BEGIN Provided data

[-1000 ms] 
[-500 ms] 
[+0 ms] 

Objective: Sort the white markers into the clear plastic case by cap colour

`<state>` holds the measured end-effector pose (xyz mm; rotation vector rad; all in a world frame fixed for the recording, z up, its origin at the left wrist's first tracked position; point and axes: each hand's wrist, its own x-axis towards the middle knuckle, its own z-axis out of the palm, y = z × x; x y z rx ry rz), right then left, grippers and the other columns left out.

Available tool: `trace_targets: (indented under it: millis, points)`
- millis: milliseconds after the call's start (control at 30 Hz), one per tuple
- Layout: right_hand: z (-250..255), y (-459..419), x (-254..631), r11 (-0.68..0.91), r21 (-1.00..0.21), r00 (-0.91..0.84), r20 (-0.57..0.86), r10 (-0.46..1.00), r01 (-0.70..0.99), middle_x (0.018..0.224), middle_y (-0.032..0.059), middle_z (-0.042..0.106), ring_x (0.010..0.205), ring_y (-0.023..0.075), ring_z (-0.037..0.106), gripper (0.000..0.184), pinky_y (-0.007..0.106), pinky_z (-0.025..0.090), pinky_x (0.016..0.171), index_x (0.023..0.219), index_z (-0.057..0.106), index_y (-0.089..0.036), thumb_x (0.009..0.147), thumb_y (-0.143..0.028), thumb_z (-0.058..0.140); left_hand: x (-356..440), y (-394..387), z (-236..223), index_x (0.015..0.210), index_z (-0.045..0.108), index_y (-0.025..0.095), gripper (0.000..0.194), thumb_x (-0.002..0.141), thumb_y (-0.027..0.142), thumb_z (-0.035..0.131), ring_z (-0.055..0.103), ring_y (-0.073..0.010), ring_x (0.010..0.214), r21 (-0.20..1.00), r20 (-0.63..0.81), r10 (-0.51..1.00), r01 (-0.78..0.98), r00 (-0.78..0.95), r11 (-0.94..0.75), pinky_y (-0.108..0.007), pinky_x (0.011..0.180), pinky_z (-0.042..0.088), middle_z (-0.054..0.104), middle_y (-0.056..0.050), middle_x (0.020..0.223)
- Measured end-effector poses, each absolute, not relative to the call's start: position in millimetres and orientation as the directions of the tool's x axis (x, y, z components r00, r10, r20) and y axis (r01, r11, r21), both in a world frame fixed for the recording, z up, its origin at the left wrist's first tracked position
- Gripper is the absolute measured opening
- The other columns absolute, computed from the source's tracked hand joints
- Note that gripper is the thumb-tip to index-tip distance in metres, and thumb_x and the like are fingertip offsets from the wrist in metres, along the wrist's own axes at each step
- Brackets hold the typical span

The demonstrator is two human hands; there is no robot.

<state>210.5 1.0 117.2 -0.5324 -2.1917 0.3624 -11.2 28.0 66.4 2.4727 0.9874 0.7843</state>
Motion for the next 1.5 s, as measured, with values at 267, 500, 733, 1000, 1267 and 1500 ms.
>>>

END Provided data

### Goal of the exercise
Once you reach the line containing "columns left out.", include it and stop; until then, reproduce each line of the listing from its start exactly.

### Result
[-1000 ms] 
[-500 ms] 
[+0 ms] 

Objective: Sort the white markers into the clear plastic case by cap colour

`<state>` holds the measured end-effector pose (xyz mm; rotation vector rad; all in a world frame fixed for the recording, z up, its origin at the left wrist's first tracked position; point and axes: each hand's wrist, its own x-axis towards the middle knuckle, its own z-axis out of the palm, y = z × x; x y z rx ry rz), right then left, grippers and the other columns left out.

Here is where the answer stops.